For all three, these are the torques applied to the mechanism (input torques). Output torques have the reverse sign of input torques. These torque ratios can be derived using the law of conservation of energy. Applied to a single stage this equation is expressed as:

 $\tau_r \omega_r + \tau_c \omega_c + \tau_s \omega_s = 0$

In the cases where gears are accelerating, or to account for friction, these equations must be modified.

== Fixed carrier train ratio ==
A convenient approach to determine the various speed ratios available in a planetary gear train begins by considering the speed ratio of the gear train when the carrier is held fixed. This is known as the fixed carrier train ratio.

In the case of a simple planetary gear train formed by a carrier supporting a planet gear engaged with a sun and ring gear, the fixed carrier train ratio is computed as the speed ratio of the gear train formed by the sun, planet and ring gears on the fixed carrier. This is given by

 $R= \frac{\omega_s}{\omega_r}=-\frac{N_r}{N_s}.$

In this calculation the planet gear is an idler gear.

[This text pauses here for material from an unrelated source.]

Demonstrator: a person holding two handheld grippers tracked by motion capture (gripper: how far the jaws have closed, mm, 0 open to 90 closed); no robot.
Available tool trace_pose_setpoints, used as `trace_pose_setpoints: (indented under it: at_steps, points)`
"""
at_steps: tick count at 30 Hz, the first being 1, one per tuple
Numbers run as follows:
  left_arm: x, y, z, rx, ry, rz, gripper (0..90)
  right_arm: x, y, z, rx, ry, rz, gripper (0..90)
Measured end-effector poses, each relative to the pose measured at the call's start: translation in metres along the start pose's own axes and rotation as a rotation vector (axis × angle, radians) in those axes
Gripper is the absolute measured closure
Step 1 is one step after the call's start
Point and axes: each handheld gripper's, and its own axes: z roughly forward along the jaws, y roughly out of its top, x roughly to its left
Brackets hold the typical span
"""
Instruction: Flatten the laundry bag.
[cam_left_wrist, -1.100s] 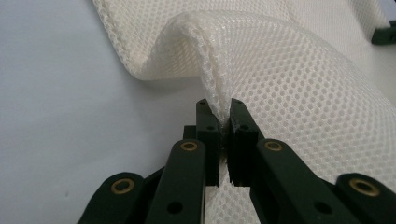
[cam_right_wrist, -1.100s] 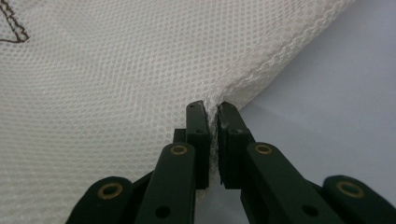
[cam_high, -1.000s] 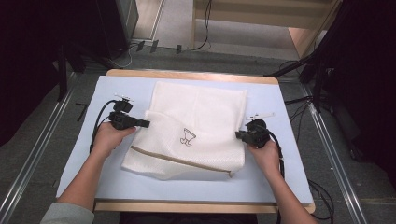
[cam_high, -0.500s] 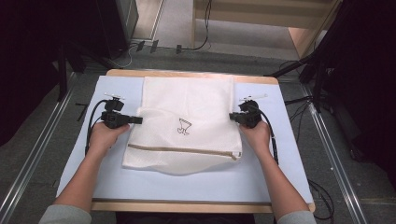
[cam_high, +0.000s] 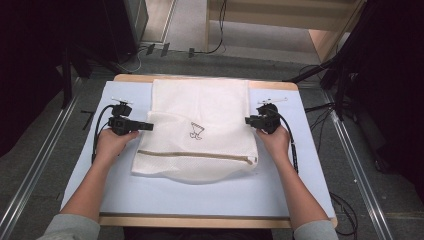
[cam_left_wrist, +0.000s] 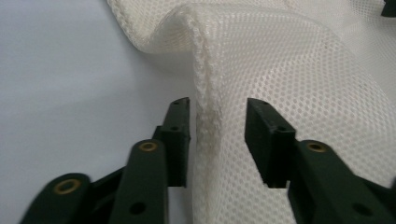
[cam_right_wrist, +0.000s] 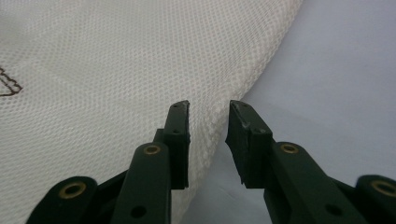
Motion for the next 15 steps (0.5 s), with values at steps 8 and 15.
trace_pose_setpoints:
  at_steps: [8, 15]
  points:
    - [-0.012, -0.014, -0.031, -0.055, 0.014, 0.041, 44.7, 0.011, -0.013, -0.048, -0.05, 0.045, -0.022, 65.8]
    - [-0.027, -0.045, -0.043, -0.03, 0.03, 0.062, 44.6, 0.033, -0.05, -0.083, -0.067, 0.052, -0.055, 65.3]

The fundamental formula of the planetary gear train with a rotating carrier is obtained by recognizing that this formula remains true if the angular velocities of the sun, planet and ring gears are computed relative to the carrier angular velocity. This becomes,

 $R= \frac{\omega_s-\omega_c}{\omega_r-\omega_c}.$

This formula provides a simple way to determine the speed ratios for the simple planetary gear train under different conditions:

1. The carrier is held fixed
 $\omega_c=0$

 $\frac{\omega_s}{\omega_r}=R,\quad \mbox{so} \quad \frac{\omega_s}{\omega_r}= -\frac{N_r}{N_s}.$

2. The ring gear is held fixed
$\omega_r=0$

 $\frac{\omega_s-\omega_c}{-\omega_c}=R, \quad \mbox{or}\quad \frac{\omega_s}{\omega_c}=1-R,\quad \mbox{so}\quad \frac{\omega_s}{\omega_c}= 1+\frac{N_r}{N_s}.$

3. The sun gear is held fixed

$\omega_s=0$

 $\frac{-\omega_c}{\omega_r-\omega_c}=R,\quad \mbox{or} \quad \frac{\omega_r}{\omega_c}=1-\frac{1}{R},\quad\mbox{so}\quad \frac{\omega_r}{\omega_c}=1+\frac{N_s}{N_r}.$

Each of the speed ratios available to a simple planetary gear train can be obtained by using band brakes to hold and release the carrier, sun or ring gears as needed. This provides the basic structure for an automatic transmission.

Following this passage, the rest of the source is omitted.